Extracted records:
---
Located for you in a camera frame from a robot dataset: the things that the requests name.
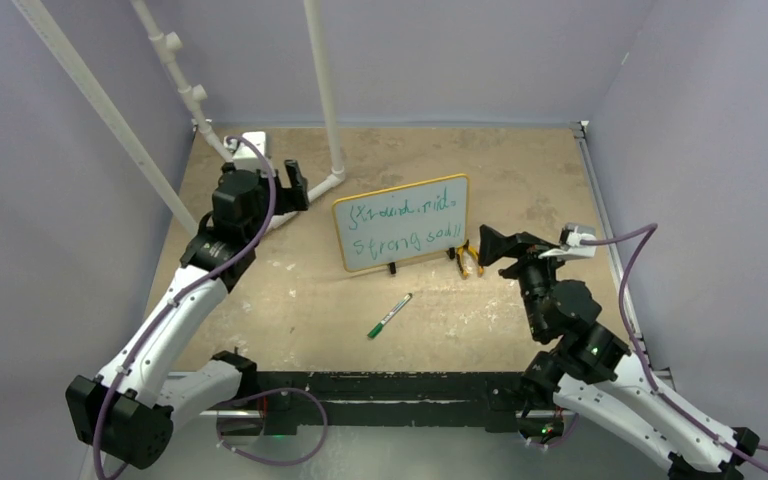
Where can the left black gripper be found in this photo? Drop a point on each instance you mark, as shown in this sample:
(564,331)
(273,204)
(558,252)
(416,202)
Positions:
(294,198)

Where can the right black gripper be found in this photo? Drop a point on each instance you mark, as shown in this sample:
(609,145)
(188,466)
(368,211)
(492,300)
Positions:
(493,245)

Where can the yellow framed whiteboard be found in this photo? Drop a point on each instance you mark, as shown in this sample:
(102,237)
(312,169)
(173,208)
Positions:
(400,223)

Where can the green whiteboard marker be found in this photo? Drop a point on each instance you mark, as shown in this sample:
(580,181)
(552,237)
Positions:
(396,309)

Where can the green marker cap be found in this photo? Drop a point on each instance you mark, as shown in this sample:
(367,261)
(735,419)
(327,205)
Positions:
(375,331)

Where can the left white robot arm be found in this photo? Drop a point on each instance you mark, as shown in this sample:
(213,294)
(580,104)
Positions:
(129,410)

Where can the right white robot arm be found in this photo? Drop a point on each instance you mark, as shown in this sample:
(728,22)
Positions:
(593,373)

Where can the yellow handled pliers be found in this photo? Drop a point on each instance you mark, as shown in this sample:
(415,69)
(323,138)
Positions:
(462,254)

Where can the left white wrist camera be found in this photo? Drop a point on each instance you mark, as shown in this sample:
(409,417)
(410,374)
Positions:
(244,158)

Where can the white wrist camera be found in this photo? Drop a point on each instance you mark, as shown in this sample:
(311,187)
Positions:
(574,243)
(244,158)

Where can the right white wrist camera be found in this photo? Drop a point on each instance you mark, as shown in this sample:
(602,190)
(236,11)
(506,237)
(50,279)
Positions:
(574,243)

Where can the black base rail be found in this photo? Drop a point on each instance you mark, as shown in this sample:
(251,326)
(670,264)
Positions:
(494,401)
---
## What this task involves:
Please retype the data exactly. The pictures do not go in.

## Exercise output:
Located for you in a camera frame from a robot dataset: the things that the requests name.
Where can the left black gripper be found in this photo? Drop a point on each instance you mark, as shown in this sample:
(564,331)
(273,204)
(558,252)
(416,202)
Positions:
(294,198)

Where can the right black gripper be found in this photo? Drop a point on each instance you mark, as shown in this sample:
(609,145)
(188,466)
(368,211)
(492,300)
Positions:
(493,245)

Where can the yellow framed whiteboard be found in this photo? Drop a point on each instance you mark, as shown in this sample:
(102,237)
(312,169)
(173,208)
Positions:
(400,223)

Where can the green whiteboard marker be found in this photo? Drop a point on each instance you mark, as shown in this sample:
(580,181)
(552,237)
Positions:
(396,309)

Where can the green marker cap be found in this photo? Drop a point on each instance you mark, as shown in this sample:
(367,261)
(735,419)
(327,205)
Positions:
(375,331)

Where can the left white robot arm be found in this photo? Drop a point on each instance you mark, as shown in this sample:
(213,294)
(580,104)
Positions:
(129,410)

Where can the right white robot arm be found in this photo? Drop a point on each instance you mark, as shown in this sample:
(728,22)
Positions:
(593,373)

Where can the yellow handled pliers be found in this photo? Drop a point on each instance you mark, as shown in this sample:
(415,69)
(323,138)
Positions:
(462,254)

Where can the left white wrist camera be found in this photo? Drop a point on each instance you mark, as shown in this sample:
(409,417)
(410,374)
Positions:
(244,158)

Where can the white wrist camera be found in this photo? Drop a point on each instance you mark, as shown in this sample:
(311,187)
Positions:
(574,243)
(244,158)

Where can the right white wrist camera be found in this photo? Drop a point on each instance you mark, as shown in this sample:
(602,190)
(236,11)
(506,237)
(50,279)
Positions:
(574,243)

Where can the black base rail be found in this photo? Drop a point on each instance you mark, as shown in this sample:
(251,326)
(670,264)
Positions:
(494,401)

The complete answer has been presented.